• What to produce
Find every line below with the word "tight" in it, and copy each one.

• Source records
# # # # # # #

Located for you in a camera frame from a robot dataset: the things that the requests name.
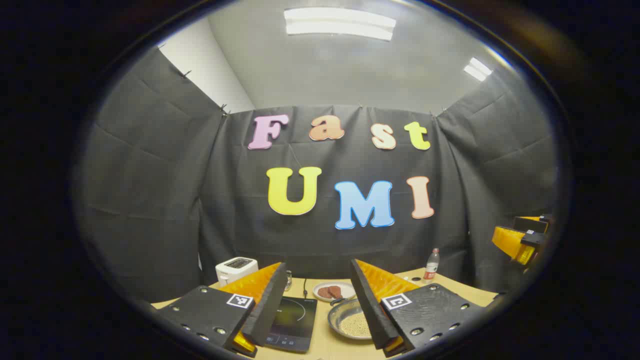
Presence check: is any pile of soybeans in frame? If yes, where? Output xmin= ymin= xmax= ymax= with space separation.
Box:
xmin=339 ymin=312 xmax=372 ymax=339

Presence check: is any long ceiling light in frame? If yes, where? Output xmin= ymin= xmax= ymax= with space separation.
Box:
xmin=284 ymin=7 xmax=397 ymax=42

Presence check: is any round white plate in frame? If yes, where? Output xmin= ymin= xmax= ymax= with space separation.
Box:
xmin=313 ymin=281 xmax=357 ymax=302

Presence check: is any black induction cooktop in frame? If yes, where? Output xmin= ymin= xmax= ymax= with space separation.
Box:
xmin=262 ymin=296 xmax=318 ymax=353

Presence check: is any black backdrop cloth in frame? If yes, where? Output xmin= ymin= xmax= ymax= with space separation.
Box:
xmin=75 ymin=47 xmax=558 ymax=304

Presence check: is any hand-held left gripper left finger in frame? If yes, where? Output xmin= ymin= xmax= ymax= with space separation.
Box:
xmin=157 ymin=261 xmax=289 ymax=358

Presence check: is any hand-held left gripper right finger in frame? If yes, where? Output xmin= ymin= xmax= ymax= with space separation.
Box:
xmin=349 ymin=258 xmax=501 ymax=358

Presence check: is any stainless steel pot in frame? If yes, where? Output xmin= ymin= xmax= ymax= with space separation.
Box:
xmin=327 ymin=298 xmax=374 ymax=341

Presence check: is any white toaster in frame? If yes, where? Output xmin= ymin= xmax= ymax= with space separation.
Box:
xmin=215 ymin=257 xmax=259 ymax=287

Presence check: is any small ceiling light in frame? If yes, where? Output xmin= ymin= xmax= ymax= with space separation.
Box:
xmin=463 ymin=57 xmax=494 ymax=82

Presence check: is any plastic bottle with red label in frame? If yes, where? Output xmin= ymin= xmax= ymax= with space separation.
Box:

# # # # # # #

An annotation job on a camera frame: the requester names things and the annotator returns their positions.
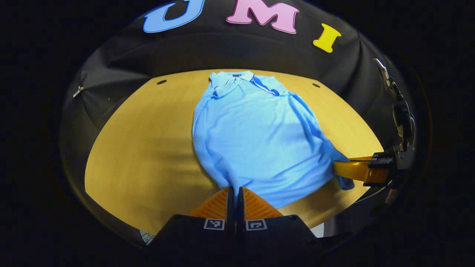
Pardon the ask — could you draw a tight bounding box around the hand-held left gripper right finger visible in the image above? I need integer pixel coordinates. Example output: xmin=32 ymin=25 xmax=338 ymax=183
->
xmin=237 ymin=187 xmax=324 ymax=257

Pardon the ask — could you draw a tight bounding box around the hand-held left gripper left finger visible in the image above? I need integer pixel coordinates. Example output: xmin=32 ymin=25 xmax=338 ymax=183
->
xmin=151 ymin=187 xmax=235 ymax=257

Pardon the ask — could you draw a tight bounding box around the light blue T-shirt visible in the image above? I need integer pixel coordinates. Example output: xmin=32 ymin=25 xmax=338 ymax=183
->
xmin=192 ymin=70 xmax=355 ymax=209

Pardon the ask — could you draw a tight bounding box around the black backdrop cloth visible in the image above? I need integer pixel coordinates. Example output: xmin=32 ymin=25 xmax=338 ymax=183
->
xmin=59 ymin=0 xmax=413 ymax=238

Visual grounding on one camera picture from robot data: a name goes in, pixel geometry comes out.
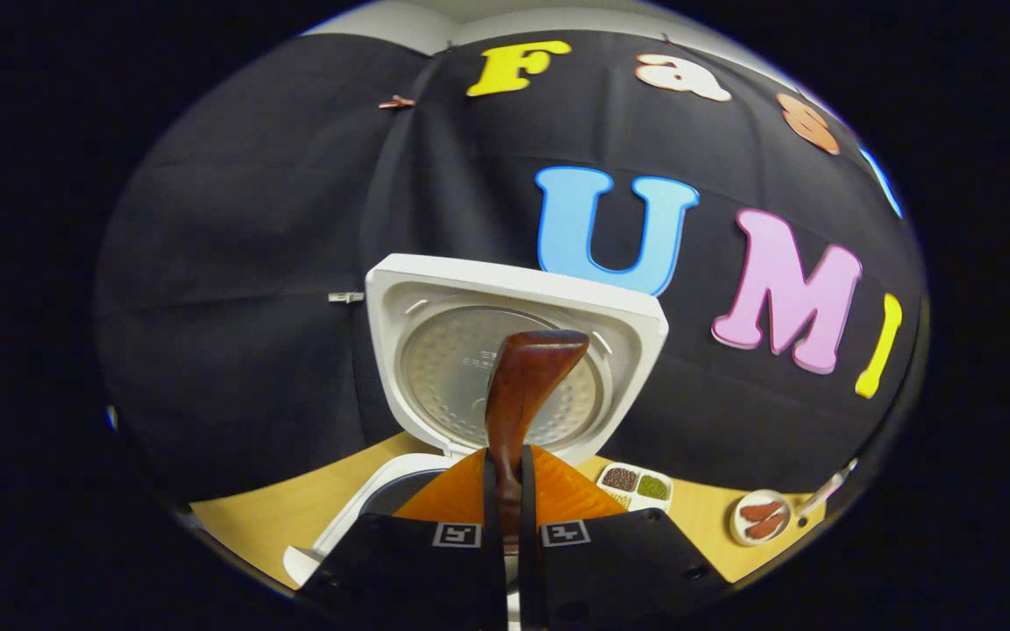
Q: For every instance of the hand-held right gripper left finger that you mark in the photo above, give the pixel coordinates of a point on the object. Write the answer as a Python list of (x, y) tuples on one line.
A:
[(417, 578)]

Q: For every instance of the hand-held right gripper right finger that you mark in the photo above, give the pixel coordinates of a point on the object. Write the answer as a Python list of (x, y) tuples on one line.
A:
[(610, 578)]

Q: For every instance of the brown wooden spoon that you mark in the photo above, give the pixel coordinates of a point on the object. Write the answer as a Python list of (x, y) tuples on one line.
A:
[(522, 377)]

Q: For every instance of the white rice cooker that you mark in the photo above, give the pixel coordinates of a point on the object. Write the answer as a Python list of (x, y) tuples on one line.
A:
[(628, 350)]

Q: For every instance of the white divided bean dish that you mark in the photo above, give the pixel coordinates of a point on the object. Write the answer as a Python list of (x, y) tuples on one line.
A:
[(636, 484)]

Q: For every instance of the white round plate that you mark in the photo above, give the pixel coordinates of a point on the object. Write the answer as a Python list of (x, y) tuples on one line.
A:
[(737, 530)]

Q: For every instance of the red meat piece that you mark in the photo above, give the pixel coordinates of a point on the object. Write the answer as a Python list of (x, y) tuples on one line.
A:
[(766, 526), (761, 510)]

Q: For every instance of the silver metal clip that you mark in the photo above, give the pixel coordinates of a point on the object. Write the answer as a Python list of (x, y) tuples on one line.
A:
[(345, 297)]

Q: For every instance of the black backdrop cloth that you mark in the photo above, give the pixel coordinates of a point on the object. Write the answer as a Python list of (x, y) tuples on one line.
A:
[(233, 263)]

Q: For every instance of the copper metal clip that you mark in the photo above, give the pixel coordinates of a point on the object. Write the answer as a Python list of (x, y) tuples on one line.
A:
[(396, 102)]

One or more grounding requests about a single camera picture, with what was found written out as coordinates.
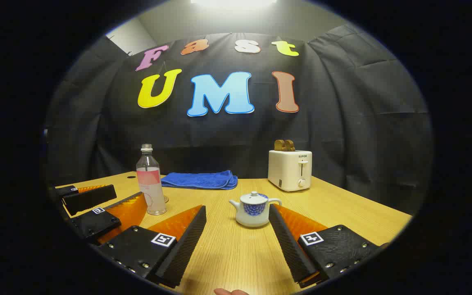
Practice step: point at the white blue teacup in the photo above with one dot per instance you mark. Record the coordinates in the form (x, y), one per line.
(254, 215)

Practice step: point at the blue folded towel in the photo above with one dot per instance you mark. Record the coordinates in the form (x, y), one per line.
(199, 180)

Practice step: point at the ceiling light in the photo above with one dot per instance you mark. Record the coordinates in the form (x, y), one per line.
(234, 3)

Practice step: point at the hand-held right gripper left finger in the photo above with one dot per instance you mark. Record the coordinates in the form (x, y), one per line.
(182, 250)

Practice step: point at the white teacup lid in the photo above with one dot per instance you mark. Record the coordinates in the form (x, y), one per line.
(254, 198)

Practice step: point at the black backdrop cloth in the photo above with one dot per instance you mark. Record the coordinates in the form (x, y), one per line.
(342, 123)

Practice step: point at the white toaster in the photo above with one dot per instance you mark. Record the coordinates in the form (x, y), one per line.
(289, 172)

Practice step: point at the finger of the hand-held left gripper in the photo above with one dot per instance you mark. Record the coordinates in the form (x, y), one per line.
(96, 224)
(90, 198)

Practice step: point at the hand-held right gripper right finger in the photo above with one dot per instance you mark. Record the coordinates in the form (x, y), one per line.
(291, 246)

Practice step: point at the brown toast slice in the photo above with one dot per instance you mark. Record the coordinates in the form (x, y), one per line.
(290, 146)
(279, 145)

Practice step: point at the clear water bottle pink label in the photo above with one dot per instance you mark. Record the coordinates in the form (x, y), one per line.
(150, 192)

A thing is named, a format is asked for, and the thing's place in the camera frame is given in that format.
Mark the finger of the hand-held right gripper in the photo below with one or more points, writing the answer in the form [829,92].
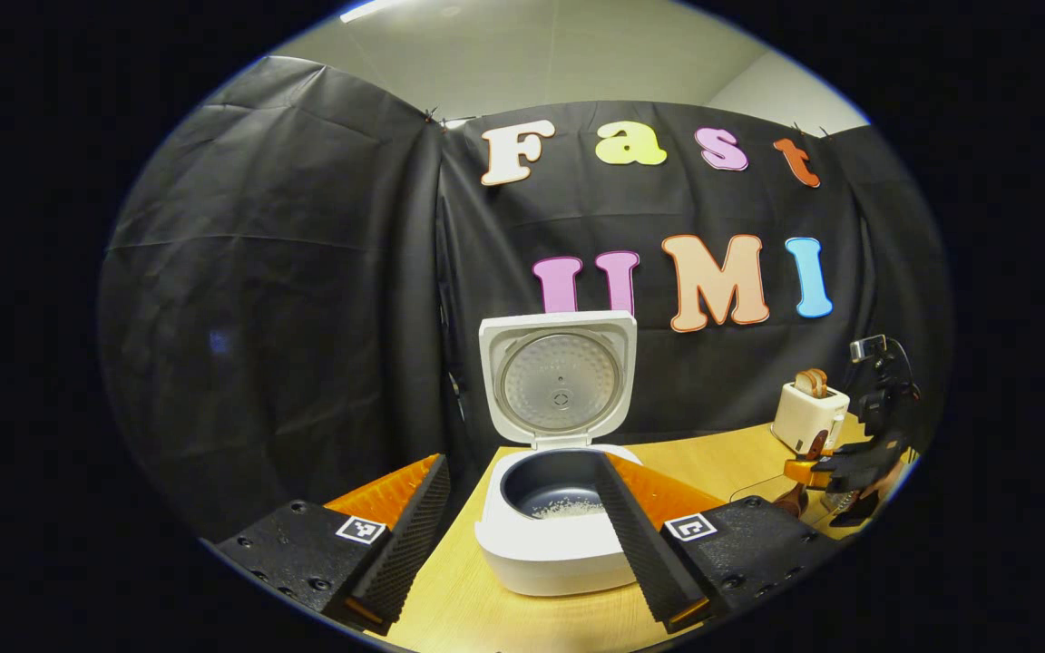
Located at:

# # # # # # #

• Exercise result
Pardon the ask — could you draw a tight bounding box around the hand-held left gripper right finger visible in the image above? I need integer pixel coordinates. Example output: xmin=32 ymin=25 xmax=338 ymax=183
Pardon the ask — could you draw a tight bounding box around the hand-held left gripper left finger visible in the image above? I need integer pixel coordinates. Example output: xmin=32 ymin=25 xmax=338 ymax=183
Pardon the ask — could you draw a tight bounding box around the light blue T-shirt visible in the image above? I need integer pixel coordinates. Example output: xmin=32 ymin=25 xmax=338 ymax=183
Pardon the ask — could you draw a tight bounding box around the black backdrop cloth visible in the image above? I need integer pixel coordinates. Example output: xmin=32 ymin=25 xmax=338 ymax=183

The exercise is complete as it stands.